Gemeindehaus Nordend
Das evangelische Gemeindehaus Nordend in der Schönhauser Straße 32 im heutigen Berliner Ortsteil Rosenthal des Bezirks Pankow, wurde im Stil der Reformarchitektur von Fritz Gottlob errichtet. Das Gemeindehaus mit dem Kirchsaal steht unter Denkmalschutz.
Geschichte
In einem Brief der Bürger von Nordend vom 18. Februar 1908 an den Gemeindekirchenrat von Rosenthal wird die Erwerbung eines geeigneten Grundstücks in Nordend zur kirchlichen Verwendung gefordert, weil sie sich gegenüber den Bewohnern von Rosenthal und Wilhelmsruh zurückgesetzt fühlen. Bereits am 15. März 1908 wird der Ankauf eines Grundstücks beschlossen. Die Berliner Architekten Fritz Gottlob und Georg Büttner legten ihre Entwürfe für das neue Gemeindehaus am 2. Februar 1909 dem Gemeindekirchenrat vor. Nach dem Vorschlag des Architekten Gottlob, sein Entwurf wurde angenommen, sollten auf dem Gelände ein Gemeindehaus mit Predigtsaal, eine Station für die Gemeindeschwestern, eine Werkdienstwohnung für den Hausmeister, sowie ein Pfarrhaus entstehen, zu einem späteren Zeitpunkt direkt an der Straße auch eine Kirche mit Glockenturm. Für die Grundsteinlegung und das Richtfest sind keine Termine überliefert. Die Abnahme des Rohbaus erfolgte am 29. Dezember 1909, die Einweihung am 17. April 1910.
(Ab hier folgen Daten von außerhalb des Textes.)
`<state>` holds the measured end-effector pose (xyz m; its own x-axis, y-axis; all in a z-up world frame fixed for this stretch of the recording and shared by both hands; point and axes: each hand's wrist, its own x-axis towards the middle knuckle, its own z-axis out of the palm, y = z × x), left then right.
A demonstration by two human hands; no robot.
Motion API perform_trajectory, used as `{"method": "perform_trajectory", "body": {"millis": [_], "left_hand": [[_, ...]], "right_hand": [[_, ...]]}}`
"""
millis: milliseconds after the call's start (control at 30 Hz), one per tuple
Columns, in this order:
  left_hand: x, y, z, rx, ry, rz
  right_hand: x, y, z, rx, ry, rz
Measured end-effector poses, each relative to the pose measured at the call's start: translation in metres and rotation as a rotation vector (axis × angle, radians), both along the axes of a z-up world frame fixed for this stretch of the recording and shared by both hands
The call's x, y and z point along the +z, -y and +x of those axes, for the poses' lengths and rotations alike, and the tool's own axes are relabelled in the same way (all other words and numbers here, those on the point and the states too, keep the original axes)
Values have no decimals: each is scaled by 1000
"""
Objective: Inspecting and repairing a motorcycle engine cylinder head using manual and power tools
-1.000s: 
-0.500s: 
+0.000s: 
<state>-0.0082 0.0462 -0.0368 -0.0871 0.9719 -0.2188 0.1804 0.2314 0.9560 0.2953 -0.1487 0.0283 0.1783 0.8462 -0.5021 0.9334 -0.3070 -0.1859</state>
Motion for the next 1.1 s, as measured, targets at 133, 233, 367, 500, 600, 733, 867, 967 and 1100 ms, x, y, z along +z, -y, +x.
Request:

Seit dem 1. April 1950 ist die Kirchengemeinde Nordend, die bis dahin zur Parochie Rosenthal gehörte, eigenständig. Heute gehört die Gemeinde Nordend zum Kirchenkreis Berlin Nord-Ost. Seit 1998 haben die Gemeinden Nordend und Martin Luther zusammen eine Pfarrstelle, sie bildeten einen gemeinsamen Gemeindekirchenrat.
Der 2004 gegründete Förderverein trug dazu bei, den Kirchsaal im Jugendstil und die stark beschädigte Orgel der Gebrüder Dinse wiederherzustellen.
Baubeschreibung
Obwohl Gottlob zunächst als Experte für die Backsteingotik galt, wandelt sich seine Kirchenarchitektur vom Historismus zum Reformstil. Der mehrgeschossige verputzte Mauerwerksbau des Gemeindehauses Nordend ist eine Kombination aus Neorenaissance und geometrischen Jugendstil. Ornamente im Jugendstil befinden sich auch in Nebenräumen und im Treppenhaus.
Die Dächer sind unterschiedlich hoch. Der doppelt abgestufte Dachreiter mit Laterne, in dem die von den Gebrüdern Schilling gegossene Glocke hing, wurde im Zweiten Weltkrieg zerstört. Seit den 1950er Jahren steht ein aus Granit errichteter Glockenturm auf der Kirchwiese.
Beim Bau des Gemeindehauses gelangten neuartige Materialien zum Einsatz und es wurden moderne Verfahren angewandt. Im Predigtsaal und in der Eingangshalle wurde ein kostengünstiges Rabitz-Gewölbe eingehängt. Im Saal wurde ein Mosaikparkett direkt auf den Estrich geklebt. Für die Wärmeversorgung des gesamten Hauses wurde eine Zentralheizung eingebaut.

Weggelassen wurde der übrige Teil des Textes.